> _Exercise_
Print exactly what the entries say, line by line, from the first line down to the one with "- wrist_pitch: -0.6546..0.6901", inclusive.

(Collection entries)

────────────────────────────────────────

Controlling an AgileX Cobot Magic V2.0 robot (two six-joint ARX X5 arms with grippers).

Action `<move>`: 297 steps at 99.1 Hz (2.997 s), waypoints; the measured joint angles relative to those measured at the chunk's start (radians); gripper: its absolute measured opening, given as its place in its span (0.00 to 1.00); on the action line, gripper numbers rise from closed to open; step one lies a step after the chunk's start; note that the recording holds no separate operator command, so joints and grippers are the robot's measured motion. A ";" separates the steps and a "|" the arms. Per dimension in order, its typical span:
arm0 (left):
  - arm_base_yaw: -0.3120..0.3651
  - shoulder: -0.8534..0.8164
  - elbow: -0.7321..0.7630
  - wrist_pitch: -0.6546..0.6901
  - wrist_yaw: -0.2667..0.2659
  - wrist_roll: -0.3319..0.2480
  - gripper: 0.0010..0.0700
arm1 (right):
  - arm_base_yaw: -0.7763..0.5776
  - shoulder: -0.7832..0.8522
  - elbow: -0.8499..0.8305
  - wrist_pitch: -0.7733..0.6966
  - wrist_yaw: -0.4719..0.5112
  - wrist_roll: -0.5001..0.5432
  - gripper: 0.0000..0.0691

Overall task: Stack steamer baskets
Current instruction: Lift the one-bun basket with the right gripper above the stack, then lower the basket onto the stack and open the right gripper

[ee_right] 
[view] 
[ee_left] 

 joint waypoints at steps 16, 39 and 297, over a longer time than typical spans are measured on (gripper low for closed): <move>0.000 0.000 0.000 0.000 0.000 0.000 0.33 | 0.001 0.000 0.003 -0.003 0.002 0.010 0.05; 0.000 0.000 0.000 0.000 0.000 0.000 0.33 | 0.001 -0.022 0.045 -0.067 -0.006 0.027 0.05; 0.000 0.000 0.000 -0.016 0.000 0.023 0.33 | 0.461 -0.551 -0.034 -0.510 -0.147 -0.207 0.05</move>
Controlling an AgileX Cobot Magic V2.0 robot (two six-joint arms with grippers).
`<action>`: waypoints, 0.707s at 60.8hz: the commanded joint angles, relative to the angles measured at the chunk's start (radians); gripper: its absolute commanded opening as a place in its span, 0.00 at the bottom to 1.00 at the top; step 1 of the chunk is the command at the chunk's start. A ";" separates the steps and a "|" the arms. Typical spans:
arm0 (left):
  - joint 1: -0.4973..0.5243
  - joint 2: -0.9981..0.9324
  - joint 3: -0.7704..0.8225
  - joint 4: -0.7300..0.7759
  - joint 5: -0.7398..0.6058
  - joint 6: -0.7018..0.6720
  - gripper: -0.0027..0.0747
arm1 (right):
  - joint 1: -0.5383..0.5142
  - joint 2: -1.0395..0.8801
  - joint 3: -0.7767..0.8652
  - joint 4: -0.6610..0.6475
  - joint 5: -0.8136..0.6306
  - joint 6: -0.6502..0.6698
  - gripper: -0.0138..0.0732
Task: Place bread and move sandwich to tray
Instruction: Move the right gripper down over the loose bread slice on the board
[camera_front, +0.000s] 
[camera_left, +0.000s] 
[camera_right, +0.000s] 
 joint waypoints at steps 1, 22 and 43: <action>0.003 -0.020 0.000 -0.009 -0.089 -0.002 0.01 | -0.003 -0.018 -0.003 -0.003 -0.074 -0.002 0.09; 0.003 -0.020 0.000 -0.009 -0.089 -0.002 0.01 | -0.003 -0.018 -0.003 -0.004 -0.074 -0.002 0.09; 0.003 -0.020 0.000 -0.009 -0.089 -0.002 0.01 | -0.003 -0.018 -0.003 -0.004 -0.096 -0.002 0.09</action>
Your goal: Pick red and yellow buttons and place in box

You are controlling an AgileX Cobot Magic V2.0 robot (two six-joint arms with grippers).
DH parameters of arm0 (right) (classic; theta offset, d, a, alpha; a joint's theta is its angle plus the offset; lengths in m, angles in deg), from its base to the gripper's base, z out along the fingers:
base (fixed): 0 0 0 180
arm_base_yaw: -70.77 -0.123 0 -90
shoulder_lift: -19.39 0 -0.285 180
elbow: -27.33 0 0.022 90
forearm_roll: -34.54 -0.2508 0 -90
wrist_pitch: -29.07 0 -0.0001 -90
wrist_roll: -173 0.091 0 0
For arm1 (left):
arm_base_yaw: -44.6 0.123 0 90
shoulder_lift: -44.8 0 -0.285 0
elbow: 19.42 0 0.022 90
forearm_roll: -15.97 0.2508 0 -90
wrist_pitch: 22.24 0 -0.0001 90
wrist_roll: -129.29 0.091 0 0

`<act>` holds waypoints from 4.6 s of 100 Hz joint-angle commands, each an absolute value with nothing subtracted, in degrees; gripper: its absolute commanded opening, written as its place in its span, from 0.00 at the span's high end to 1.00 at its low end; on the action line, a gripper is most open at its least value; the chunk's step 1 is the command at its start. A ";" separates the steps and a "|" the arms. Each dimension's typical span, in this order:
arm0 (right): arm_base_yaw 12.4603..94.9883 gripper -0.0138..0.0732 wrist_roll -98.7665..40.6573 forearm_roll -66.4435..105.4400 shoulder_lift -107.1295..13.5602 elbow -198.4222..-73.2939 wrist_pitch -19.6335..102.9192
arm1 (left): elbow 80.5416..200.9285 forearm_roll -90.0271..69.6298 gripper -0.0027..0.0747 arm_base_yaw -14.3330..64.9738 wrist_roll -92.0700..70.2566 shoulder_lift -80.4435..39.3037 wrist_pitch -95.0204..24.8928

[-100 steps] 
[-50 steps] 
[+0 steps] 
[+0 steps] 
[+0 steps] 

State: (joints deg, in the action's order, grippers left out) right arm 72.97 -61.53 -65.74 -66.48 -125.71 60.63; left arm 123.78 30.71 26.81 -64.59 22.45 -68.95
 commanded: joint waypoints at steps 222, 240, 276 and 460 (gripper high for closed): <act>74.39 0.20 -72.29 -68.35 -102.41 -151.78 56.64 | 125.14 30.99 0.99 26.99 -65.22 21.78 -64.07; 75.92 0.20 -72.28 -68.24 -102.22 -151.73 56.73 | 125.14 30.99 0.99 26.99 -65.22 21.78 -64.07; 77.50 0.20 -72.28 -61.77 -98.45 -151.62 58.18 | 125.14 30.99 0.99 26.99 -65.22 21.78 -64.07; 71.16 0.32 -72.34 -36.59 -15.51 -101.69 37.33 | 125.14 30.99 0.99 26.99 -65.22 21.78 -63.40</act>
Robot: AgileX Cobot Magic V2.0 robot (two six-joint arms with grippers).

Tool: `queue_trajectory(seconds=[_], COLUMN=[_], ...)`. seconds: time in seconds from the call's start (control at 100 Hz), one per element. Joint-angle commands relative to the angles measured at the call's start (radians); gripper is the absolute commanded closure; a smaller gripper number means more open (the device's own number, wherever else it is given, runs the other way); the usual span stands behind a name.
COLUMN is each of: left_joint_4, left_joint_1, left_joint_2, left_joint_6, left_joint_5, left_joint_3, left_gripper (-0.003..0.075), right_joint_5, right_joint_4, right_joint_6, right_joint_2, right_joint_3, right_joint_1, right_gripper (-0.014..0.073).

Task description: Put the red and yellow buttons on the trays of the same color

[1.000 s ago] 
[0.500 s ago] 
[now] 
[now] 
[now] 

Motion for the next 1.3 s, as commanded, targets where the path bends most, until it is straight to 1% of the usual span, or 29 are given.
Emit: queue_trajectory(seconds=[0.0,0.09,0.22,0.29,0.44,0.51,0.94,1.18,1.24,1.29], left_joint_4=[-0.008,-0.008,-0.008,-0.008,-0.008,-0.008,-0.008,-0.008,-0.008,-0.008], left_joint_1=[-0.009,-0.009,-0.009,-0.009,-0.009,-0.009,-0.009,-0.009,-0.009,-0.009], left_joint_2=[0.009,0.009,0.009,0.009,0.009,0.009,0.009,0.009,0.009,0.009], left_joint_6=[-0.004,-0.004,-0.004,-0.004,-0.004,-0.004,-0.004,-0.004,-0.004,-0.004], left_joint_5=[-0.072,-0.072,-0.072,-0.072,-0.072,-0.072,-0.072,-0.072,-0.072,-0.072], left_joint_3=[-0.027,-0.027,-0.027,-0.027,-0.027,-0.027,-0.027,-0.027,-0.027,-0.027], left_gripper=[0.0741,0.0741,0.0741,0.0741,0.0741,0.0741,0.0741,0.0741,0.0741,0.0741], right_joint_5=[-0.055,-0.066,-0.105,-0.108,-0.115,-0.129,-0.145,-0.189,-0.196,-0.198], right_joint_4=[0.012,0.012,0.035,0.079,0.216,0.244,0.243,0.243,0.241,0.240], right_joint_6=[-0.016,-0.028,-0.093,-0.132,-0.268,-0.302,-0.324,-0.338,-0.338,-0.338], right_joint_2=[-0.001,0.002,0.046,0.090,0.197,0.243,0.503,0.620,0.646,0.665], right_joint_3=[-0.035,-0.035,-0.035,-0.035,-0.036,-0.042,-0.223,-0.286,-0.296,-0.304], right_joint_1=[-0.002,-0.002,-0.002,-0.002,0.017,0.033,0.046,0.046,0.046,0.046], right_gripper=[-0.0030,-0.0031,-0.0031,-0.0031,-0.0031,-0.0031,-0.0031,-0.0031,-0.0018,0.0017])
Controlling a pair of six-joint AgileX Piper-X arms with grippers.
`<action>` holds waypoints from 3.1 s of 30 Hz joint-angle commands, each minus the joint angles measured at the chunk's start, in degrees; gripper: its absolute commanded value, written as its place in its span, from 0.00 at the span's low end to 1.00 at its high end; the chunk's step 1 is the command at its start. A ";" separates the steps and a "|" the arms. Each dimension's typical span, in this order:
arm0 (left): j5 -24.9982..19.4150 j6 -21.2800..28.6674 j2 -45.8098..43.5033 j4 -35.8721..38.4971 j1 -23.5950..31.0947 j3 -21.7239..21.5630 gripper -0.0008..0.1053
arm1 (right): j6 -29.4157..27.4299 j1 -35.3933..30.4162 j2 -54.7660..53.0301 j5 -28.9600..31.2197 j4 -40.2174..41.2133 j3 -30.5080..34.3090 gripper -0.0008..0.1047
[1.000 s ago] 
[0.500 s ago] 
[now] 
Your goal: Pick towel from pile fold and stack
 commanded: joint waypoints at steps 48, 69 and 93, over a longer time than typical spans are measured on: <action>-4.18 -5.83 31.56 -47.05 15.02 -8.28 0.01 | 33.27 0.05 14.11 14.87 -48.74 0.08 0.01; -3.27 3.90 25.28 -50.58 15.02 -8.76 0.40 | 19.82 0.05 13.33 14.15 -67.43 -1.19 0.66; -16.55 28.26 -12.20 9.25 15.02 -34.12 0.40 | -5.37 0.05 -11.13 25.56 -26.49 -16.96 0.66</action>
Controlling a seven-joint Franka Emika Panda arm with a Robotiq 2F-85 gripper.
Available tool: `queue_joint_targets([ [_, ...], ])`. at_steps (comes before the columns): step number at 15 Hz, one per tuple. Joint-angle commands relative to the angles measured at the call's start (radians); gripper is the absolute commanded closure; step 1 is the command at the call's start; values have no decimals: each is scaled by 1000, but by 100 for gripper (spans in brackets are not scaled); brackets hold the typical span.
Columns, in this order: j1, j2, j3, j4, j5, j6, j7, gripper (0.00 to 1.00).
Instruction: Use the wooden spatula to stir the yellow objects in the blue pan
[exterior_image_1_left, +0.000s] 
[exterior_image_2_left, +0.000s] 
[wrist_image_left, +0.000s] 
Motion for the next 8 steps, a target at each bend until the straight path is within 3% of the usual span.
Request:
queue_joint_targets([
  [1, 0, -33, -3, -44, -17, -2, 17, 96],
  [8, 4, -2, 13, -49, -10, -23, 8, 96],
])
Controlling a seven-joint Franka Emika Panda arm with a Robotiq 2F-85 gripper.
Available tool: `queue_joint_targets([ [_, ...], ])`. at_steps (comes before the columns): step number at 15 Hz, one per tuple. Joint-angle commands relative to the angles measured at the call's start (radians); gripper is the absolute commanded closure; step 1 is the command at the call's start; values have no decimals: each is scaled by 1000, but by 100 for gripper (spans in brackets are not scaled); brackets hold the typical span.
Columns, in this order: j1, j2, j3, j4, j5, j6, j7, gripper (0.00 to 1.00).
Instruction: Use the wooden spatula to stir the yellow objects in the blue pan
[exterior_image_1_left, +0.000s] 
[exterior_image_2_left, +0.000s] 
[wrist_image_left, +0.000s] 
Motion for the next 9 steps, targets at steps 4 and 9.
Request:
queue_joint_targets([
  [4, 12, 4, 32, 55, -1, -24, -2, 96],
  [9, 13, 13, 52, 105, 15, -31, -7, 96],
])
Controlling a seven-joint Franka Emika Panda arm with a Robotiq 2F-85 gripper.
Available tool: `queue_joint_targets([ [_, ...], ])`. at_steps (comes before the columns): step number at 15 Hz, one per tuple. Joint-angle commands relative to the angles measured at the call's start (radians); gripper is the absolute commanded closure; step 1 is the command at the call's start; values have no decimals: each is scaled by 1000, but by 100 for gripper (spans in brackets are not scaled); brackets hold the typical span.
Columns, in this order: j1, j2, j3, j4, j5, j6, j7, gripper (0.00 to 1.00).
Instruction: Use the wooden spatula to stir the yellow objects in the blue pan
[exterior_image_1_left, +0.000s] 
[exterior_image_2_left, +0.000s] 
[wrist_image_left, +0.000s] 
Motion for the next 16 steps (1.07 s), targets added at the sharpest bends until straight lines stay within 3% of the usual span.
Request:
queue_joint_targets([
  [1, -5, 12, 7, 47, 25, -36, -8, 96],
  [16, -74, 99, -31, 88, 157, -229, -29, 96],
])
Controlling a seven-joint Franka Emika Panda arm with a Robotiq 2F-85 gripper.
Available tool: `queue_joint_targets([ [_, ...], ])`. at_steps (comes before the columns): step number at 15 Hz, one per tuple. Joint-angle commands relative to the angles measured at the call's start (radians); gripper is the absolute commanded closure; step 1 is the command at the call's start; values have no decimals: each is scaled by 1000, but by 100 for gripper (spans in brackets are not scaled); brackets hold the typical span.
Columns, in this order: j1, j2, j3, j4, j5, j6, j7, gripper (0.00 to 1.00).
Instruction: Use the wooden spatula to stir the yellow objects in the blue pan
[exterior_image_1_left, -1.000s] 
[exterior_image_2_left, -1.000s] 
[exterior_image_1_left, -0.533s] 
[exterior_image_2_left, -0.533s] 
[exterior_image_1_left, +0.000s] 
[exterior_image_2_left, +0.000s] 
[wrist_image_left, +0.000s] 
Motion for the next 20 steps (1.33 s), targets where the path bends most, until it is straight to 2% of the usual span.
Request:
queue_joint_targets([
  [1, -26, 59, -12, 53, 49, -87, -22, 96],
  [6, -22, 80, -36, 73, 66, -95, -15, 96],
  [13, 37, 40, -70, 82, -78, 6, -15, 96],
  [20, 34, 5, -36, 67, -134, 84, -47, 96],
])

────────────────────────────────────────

> _Written solution_
Controlling an AgileX Cobot Magic V2.0 robot (two six-joint ARX X5 arms with grippers).

Action `<move>`: 297 steps at 99.1 Hz (2.997 s), waypoints; the measured joint angles relative to those measured at the chunk's start (radians); gripper: its absolute measured opening, given as its place in its span (0.00 to 1.00); on the action line, gripper numbers rise from closed to open; step one lies a step after the chunk's start; note that the recording holds no separate operator command, so joints and grippers are the robot's measured motion. A ";" separates the steps and a "|" the arms. Per dimension in order, its typical span:
arm0 (left):
  - arm_base_yaw: -0.3120..0.3651
  - shoulder: -0.8534..0.8164
  - elbow: -0.7321..0.7630
  - wrist_pitch: -0.6546..0.6901

The generated output is now complete.